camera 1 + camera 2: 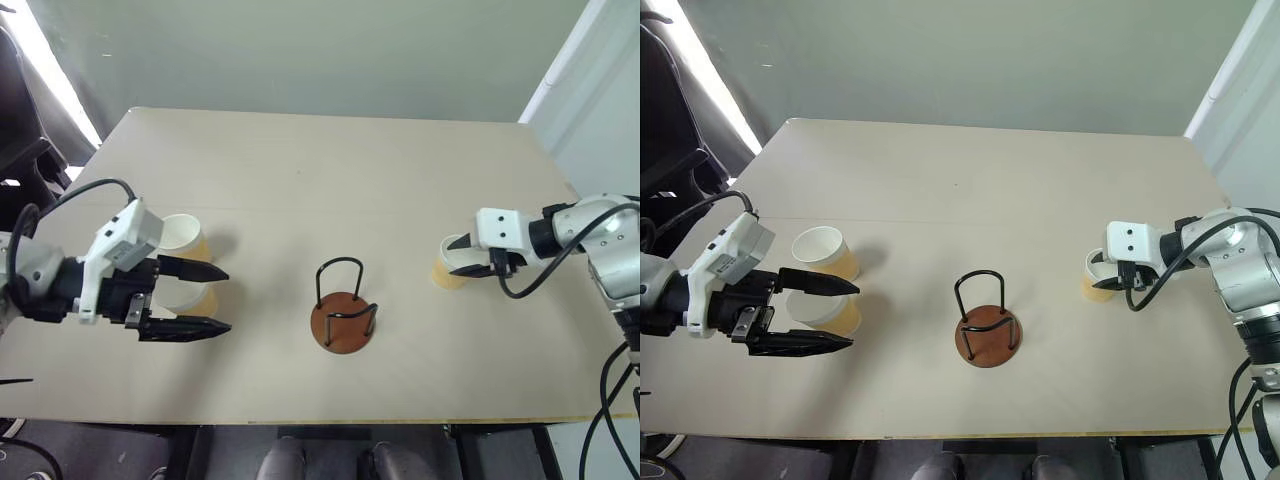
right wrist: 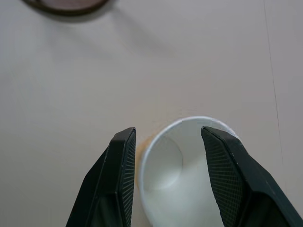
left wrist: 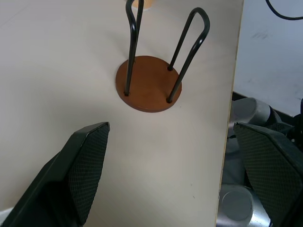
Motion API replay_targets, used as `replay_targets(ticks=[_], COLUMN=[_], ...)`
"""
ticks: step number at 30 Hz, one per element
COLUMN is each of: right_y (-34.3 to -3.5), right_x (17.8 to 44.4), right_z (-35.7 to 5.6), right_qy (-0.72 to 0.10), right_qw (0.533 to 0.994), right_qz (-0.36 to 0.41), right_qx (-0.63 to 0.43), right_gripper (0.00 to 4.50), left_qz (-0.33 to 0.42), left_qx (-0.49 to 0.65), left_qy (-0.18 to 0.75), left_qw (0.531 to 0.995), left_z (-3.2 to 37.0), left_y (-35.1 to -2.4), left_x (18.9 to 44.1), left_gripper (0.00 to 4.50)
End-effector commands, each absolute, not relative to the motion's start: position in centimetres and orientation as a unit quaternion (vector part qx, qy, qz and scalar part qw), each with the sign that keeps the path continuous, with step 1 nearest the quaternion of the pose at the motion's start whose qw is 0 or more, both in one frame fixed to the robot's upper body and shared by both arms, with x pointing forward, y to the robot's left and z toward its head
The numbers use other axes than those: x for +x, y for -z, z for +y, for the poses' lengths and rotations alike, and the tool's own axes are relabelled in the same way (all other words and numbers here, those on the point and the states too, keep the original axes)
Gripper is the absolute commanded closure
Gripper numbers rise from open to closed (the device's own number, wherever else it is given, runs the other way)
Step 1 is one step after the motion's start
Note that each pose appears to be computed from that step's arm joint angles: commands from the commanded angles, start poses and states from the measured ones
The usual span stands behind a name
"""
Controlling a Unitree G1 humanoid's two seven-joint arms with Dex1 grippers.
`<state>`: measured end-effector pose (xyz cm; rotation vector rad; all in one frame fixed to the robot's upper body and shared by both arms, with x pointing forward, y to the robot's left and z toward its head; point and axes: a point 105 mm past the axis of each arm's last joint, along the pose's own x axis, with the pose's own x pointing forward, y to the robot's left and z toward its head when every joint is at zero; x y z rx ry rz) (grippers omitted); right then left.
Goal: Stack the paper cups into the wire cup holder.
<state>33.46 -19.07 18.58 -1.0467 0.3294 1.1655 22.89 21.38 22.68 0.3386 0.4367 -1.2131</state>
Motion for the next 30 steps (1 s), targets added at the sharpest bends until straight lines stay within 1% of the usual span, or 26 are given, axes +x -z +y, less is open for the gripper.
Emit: replay_targets(ticks=[1, 4, 6, 8, 9, 12, 14, 16, 17, 20, 21, 23, 25, 26, 27, 30], right_y=[-18.4, -18.4, -18.4, -18.3, -18.3, -19.0, -20.2, -22.6, -24.3, -28.9, -30.0, -31.3, -31.7, -31.1, -30.5, -29.0], right_x=[33.7, 33.8, 33.8, 33.8, 33.9, 33.6, 33.0, 32.2, 31.7, 29.4, 28.4, 26.5, 24.6, 23.9, 23.5, 23.4], right_z=[-19.2, -19.4, -19.4, -19.5, -19.5, -19.3, -18.8, -17.9, -17.1, -14.6, -13.6, -11.6, -9.7, -8.9, -8.5, -7.6], right_qy=[-0.519, -0.519, -0.521, -0.520, -0.519, -0.526, -0.541, -0.558, -0.568, -0.613, -0.634, -0.674, -0.714, -0.729, -0.738, -0.743], right_qw=[0.691, 0.688, 0.686, 0.685, 0.685, 0.681, 0.676, 0.674, 0.676, 0.667, 0.658, 0.635, 0.610, 0.597, 0.588, 0.586], right_qz=[0.148, 0.149, 0.149, 0.149, 0.149, 0.141, 0.125, 0.089, 0.062, -0.017, -0.041, -0.075, -0.089, -0.085, -0.078, -0.064], right_qx=[-0.481, -0.485, -0.486, -0.488, -0.489, -0.490, -0.485, -0.476, -0.466, -0.424, -0.406, -0.371, -0.331, -0.323, -0.322, -0.317], right_gripper=[2.37, 2.95, 3.57, 4.31, 4.45, 4.45, 4.45, 4.45, 4.45, 4.45, 4.45, 4.45, 4.45, 4.45, 4.45, 4.45], left_qz=[0.187, 0.186, 0.186, 0.186, 0.186, 0.184, 0.184, 0.184, 0.183, 0.174, 0.170, 0.166, 0.167, 0.171, 0.174, 0.174], left_qx=[0.176, 0.176, 0.175, 0.175, 0.175, 0.176, 0.176, 0.177, 0.176, 0.167, 0.163, 0.155, 0.149, 0.151, 0.153, 0.153], left_qy=[0.559, 0.555, 0.553, 0.552, 0.551, 0.551, 0.551, 0.551, 0.553, 0.572, 0.580, 0.593, 0.592, 0.587, 0.583, 0.584], left_qw=[0.788, 0.792, 0.793, 0.794, 0.794, 0.795, 0.795, 0.795, 0.793, 0.784, 0.779, 0.773, 0.775, 0.777, 0.779, 0.778], left_z=[21.3, 21.3, 21.4, 21.4, 21.4, 21.4, 21.4, 21.5, 21.5, 21.0, 20.8, 20.5, 20.6, 20.7, 20.8, 20.7], left_y=[-23.8, -23.8, -23.8, -23.8, -23.8, -23.8, -23.9, -23.9, -24.0, -24.3, -24.4, -24.5, -24.3, -24.1, -23.8, -23.7], left_x=[22.6, 22.6, 22.6, 22.6, 22.7, 22.8, 22.8, 22.8, 22.7, 22.2, 22.0, 21.8, 21.9, 22.1, 22.3, 22.3], left_gripper=[0.00, 0.00, 0.00, 0.00, 0.00, 0.00, 0.00, 0.00, 0.00, 0.00, 0.00, 0.00, 0.00, 0.00, 0.00, 0.00])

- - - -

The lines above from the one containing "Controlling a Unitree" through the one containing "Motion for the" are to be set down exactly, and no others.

Controlling a Unitree G1 humanoid's two seven-joint arms with Dex1 grippers.
`<state>`: measured end-effector pose (xyz cm; rotation vector rad; all in one frame fixed to the robot's upper body and shared by both arms, with x pointing forward, y to the robot's left and z toward its head; point and axes: a point 105 mm past the axis of each arm's last joint, along the pose's own x axis, with the pose's own x pointing forward, y to the robot's left and z toward its head when every joint is at zero; x y z rx ry rz) (grippers omitted); right then left.
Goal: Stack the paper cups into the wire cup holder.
<state>33.46 -19.07 18.58 -1.0467 0.3294 1.1655 22.89 21.38 22.68 0.3386 0.4367 -1.2131</state>
Motion for the next 30 steps (1 s), targets added at the sharpest bends until straight lines stay within 1% of the usual span, or 26 are given, axes +x -z +y, less is open for the gripper.

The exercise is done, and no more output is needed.